▶ Task to complete:
A word-for-word copy of the data, with no images, is the required answer.

─── Data shown ───

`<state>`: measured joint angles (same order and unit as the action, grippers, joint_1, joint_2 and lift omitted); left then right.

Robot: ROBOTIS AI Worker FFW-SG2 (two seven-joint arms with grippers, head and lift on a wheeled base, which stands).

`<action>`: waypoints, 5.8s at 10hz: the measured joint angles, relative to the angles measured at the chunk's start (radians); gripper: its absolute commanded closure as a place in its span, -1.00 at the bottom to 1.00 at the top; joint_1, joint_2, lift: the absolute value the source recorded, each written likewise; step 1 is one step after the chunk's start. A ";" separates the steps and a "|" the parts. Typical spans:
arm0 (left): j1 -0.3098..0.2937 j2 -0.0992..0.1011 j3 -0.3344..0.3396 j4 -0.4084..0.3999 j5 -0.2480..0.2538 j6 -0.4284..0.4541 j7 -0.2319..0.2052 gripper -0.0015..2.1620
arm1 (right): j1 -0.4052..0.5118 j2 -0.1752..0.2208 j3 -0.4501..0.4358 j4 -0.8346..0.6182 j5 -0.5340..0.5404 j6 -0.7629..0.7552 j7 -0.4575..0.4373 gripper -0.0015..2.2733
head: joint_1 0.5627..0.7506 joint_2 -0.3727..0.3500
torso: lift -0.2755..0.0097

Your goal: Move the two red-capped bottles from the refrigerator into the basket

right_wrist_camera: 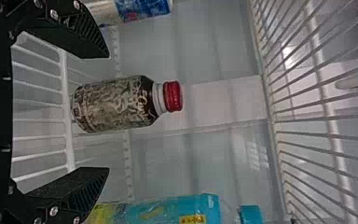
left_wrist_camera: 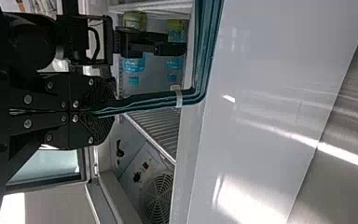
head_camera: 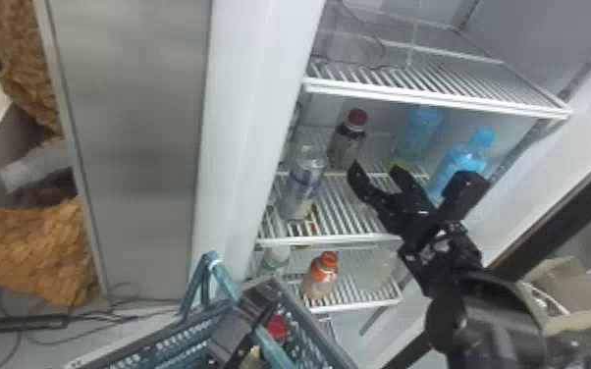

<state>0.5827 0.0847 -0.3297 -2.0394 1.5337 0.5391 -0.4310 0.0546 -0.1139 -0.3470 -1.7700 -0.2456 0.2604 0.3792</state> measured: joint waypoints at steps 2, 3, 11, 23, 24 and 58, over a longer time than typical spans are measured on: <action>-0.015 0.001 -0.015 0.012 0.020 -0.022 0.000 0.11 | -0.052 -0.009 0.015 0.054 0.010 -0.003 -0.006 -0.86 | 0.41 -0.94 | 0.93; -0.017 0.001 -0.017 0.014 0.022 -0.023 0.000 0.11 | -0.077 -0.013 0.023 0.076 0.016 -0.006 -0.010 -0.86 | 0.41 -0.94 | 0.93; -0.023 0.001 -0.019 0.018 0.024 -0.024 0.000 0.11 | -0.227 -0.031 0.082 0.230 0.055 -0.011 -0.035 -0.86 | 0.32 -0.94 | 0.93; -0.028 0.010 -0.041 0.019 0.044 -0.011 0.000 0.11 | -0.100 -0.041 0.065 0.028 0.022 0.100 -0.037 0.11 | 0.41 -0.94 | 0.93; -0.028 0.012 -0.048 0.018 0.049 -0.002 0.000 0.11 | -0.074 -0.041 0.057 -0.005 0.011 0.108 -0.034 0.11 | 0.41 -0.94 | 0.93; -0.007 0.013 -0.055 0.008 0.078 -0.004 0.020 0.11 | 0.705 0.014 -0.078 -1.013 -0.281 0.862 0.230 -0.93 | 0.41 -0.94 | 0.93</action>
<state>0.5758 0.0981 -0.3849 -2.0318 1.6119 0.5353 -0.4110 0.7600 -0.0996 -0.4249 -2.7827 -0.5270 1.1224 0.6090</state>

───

▶ Task output:
`<state>`: measured joint angles (same order and unit as the action, grippers, joint_1, joint_2 and lift omitted); left then right.

Robot: ROBOTIS AI Worker FFW-SG2 (two seven-joint arms with grippers, head and lift on a wheeled base, which stands).

`<action>`: waypoints, 5.8s at 10hz: the measured joint angles, relative to the angles measured at the chunk's start (radians); gripper: its absolute commanded closure as a place in its span, -1.00 at the bottom to 1.00 at the top; joint_1, joint_2, lift: the absolute value the source recorded, each written likewise; step 1 is one step after the chunk's start. A ";" separates the steps and a "|" the parts. Typical spans:
arm0 (left): j1 -0.3098..0.2937 j2 -0.0992..0.1011 j3 -0.3344..0.3396 j4 -0.4084..0.3999 j5 -0.2480..0.2538 j6 -0.4284..0.4541 j7 -0.2319..0.2052 gripper -0.0015..2.1620
arm1 (right): j1 -0.4052..0.5118 j2 -0.1752..0.2208 j3 -0.4501..0.4358 j4 -0.8346..0.6182 j5 -0.5340..0.5404 j6 -0.7629..0.7552 j7 -0.4575..0.4373 gripper -0.0015..2.2733
head: joint_1 0.5627..0.7506 joint_2 -0.3727..0.3500
torso: lift -0.2755..0.0097

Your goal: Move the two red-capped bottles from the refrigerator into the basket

right_wrist_camera: 
left_wrist_camera: 
head_camera: 

<state>0.5827 0.0847 -0.3297 -2.0394 1.5337 0.5391 -0.4310 0.0546 -0.1139 -0.3470 -1.7700 -0.2456 0.2604 0.3792</state> measured: joint waypoints at steps 2, 3, 11, 23, 24 and 58, over a longer time than typical spans are measured on: <action>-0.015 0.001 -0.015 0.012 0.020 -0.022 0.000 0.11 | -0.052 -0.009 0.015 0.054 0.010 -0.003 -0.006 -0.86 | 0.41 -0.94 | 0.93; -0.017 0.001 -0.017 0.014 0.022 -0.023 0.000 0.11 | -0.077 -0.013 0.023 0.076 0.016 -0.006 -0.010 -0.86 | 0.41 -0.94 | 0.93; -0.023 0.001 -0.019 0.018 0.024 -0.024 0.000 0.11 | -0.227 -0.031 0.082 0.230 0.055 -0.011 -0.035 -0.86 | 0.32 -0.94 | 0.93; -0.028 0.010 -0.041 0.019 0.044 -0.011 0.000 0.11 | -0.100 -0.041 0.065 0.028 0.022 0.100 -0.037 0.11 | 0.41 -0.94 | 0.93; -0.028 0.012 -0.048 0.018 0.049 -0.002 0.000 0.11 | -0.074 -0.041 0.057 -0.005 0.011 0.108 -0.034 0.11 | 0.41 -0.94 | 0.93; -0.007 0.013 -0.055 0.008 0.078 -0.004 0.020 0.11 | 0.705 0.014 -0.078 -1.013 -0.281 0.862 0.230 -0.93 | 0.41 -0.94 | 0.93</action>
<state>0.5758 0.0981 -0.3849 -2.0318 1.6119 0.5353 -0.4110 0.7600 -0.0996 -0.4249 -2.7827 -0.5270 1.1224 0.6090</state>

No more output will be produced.